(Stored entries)
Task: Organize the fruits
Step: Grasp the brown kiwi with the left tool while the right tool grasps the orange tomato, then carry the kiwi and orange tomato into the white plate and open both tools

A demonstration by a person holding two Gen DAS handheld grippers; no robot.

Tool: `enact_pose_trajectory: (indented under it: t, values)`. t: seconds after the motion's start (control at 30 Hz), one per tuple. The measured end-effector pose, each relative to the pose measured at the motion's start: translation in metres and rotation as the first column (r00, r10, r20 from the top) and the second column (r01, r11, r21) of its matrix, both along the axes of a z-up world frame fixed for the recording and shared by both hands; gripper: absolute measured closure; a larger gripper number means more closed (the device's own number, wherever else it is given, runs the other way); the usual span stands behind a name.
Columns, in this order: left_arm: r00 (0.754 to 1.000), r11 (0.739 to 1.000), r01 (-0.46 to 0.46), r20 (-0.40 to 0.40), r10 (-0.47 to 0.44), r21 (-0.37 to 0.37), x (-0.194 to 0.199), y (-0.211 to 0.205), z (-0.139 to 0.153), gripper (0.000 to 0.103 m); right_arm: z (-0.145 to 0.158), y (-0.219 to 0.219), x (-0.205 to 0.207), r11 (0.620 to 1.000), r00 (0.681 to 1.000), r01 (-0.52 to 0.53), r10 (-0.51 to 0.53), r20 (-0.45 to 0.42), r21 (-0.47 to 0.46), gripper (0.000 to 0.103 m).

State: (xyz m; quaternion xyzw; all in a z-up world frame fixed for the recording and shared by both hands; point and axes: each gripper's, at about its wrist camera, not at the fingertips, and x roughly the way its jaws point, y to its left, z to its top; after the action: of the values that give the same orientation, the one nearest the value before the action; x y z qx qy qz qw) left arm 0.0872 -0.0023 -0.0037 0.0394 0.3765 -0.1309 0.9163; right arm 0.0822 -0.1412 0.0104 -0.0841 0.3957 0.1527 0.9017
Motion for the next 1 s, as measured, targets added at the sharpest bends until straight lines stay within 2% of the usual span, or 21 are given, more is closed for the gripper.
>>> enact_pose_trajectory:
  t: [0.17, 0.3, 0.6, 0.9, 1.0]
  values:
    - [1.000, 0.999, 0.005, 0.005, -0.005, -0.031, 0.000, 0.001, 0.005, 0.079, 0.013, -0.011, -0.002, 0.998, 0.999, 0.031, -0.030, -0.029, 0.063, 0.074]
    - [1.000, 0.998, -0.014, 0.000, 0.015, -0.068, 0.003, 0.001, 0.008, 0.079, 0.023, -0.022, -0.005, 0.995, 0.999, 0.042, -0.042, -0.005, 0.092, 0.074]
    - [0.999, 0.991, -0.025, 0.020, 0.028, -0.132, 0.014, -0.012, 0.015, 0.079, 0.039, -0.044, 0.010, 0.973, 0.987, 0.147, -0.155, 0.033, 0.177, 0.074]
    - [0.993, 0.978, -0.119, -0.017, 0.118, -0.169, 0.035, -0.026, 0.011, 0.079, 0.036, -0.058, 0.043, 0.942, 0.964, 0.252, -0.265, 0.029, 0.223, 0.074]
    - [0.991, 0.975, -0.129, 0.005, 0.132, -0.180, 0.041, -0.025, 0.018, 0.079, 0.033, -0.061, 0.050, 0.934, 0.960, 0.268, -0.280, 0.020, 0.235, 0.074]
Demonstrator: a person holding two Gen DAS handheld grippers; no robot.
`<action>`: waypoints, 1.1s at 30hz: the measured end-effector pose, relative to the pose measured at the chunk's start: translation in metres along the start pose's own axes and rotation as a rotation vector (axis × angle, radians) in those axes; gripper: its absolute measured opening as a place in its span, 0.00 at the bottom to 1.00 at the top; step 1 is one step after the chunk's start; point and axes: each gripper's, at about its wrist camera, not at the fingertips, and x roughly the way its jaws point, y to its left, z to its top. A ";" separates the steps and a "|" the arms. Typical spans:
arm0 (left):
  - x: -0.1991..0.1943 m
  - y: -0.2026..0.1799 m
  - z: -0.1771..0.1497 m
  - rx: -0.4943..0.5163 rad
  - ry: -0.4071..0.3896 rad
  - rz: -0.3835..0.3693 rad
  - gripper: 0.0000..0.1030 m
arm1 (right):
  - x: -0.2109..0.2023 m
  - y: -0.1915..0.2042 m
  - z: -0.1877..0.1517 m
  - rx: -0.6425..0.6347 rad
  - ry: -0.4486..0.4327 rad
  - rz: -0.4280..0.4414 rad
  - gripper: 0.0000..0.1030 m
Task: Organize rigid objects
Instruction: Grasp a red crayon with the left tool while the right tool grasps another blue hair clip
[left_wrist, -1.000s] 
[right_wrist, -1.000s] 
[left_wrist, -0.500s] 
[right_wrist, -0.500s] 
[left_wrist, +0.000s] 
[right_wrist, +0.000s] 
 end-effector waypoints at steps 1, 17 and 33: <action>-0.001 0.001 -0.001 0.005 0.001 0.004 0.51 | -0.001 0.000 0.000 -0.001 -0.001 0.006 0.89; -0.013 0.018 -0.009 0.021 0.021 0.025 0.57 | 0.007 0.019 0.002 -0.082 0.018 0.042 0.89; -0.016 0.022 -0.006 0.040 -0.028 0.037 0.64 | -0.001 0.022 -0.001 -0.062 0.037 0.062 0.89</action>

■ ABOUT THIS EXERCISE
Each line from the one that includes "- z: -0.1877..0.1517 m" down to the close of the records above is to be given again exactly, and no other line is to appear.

■ WRITTEN ANSWER
  - z: -0.1877..0.1517 m
  - rx: -0.6425..0.6347 rad
  - ry: -0.4486..0.4327 rad
  - rz: -0.4280..0.4414 rad
  - gripper: 0.0000..0.1030 m
Task: Organize rigid objects
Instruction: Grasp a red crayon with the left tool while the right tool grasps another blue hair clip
[left_wrist, -1.000s] 
[right_wrist, -1.000s] 
[left_wrist, -0.500s] 
[right_wrist, -0.500s] 
[left_wrist, +0.000s] 
[right_wrist, +0.000s] 
 end-effector waypoints at steps 1, 17 and 33: <action>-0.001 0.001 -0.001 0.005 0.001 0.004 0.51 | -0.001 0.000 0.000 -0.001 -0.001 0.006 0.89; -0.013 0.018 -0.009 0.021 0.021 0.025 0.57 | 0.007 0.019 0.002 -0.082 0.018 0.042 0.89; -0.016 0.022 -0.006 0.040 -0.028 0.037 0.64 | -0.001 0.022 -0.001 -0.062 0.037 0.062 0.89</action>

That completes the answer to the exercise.